(Try it):
Scan the entries for lines containing the string "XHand". Reply with how many there are, and nothing else.

Records excerpted from a collection:
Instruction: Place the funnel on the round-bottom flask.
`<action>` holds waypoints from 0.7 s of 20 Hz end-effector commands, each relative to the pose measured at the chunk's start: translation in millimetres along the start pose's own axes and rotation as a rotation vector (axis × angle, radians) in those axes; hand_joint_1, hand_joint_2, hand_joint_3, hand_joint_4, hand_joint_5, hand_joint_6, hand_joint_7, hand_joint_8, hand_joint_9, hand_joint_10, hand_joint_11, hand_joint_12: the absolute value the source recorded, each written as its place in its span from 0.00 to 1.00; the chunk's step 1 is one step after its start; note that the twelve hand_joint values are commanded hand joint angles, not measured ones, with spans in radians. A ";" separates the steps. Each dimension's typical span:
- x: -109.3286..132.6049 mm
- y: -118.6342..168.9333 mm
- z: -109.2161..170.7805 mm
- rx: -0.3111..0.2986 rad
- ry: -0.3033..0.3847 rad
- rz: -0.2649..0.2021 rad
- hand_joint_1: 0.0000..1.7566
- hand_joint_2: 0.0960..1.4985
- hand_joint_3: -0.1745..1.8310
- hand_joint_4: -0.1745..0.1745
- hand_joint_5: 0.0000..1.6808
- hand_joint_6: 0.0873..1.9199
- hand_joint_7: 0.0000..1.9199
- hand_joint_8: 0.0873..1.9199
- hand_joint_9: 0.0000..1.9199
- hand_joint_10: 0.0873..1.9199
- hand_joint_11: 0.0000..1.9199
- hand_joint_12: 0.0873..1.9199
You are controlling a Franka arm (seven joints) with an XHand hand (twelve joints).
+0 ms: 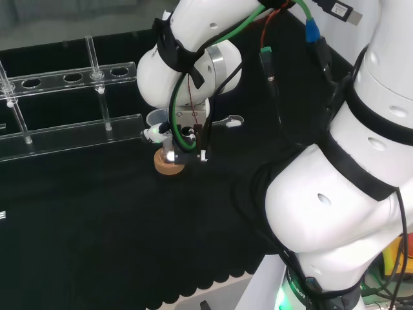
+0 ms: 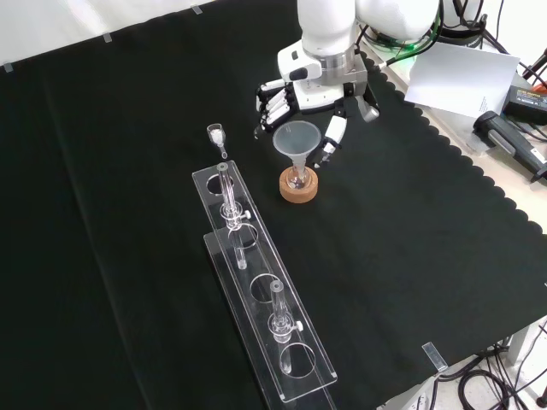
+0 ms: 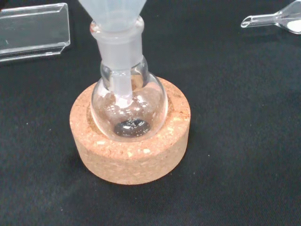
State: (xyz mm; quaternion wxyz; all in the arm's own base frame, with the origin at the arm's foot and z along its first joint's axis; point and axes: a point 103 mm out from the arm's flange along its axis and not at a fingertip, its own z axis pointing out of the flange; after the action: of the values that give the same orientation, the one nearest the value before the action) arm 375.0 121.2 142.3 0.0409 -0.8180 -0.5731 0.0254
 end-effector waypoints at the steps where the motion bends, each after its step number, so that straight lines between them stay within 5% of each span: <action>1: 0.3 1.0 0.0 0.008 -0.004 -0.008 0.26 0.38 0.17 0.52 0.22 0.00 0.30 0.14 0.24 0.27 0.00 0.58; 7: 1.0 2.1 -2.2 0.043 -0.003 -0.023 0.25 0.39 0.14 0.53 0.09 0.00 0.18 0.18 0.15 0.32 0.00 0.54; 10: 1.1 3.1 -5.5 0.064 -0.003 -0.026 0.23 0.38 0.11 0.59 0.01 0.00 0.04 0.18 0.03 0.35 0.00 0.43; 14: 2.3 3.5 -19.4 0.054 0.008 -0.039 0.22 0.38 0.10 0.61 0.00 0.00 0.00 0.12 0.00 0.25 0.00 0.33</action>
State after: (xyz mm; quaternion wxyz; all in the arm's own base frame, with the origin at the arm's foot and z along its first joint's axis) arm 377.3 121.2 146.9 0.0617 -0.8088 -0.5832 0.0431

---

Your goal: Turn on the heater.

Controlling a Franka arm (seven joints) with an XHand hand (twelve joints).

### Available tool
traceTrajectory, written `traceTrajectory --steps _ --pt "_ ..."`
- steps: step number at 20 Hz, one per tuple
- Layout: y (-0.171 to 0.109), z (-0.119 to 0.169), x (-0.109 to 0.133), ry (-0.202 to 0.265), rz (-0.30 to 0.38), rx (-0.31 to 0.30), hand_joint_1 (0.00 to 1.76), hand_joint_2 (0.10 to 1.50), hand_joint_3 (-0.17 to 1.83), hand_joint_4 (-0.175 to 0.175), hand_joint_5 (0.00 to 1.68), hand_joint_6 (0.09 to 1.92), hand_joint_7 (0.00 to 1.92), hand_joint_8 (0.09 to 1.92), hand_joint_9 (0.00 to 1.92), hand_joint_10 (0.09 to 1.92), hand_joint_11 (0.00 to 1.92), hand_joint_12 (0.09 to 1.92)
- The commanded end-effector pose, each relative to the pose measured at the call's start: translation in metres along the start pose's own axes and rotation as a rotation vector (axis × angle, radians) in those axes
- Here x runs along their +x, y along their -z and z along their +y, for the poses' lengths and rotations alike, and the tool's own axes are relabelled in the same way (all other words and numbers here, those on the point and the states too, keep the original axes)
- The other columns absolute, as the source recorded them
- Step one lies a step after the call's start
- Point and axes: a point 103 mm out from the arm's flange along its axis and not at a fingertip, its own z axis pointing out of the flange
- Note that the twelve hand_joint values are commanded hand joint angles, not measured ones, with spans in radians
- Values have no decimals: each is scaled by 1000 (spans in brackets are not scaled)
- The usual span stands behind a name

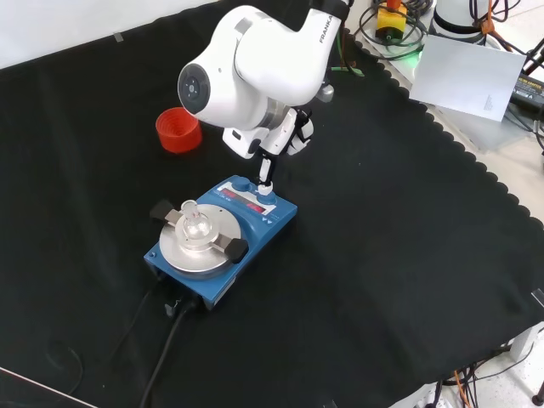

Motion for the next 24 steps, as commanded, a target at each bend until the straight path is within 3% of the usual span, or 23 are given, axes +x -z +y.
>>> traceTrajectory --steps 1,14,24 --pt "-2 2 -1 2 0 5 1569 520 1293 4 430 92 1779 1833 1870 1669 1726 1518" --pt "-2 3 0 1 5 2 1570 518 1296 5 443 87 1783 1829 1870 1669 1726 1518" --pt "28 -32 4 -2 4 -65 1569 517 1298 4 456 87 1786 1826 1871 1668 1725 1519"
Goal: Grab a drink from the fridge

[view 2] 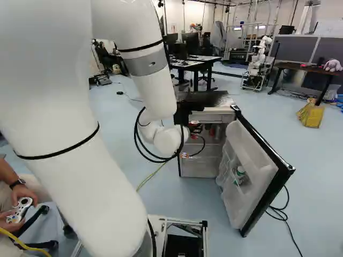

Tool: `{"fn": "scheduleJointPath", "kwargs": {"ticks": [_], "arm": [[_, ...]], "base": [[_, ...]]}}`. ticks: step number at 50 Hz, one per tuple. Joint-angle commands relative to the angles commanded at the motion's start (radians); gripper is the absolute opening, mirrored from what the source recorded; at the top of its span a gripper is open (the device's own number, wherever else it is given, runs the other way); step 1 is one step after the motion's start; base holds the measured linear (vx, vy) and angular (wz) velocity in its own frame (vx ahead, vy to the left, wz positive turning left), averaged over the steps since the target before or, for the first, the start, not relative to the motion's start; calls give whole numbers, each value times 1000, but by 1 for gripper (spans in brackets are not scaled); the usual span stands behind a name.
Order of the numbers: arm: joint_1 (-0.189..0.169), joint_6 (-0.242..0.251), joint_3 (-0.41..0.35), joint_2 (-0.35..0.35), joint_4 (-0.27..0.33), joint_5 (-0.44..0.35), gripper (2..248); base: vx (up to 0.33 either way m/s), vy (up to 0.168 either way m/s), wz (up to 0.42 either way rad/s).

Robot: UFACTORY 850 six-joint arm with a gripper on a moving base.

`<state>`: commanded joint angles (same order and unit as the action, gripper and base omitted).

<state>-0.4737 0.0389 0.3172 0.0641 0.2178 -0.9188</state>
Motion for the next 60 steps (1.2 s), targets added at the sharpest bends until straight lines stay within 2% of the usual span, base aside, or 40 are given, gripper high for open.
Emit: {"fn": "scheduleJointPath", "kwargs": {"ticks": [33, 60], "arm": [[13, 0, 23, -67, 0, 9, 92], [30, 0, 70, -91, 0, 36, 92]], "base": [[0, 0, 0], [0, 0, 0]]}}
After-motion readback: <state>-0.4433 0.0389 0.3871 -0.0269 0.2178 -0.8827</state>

(Expected output):
2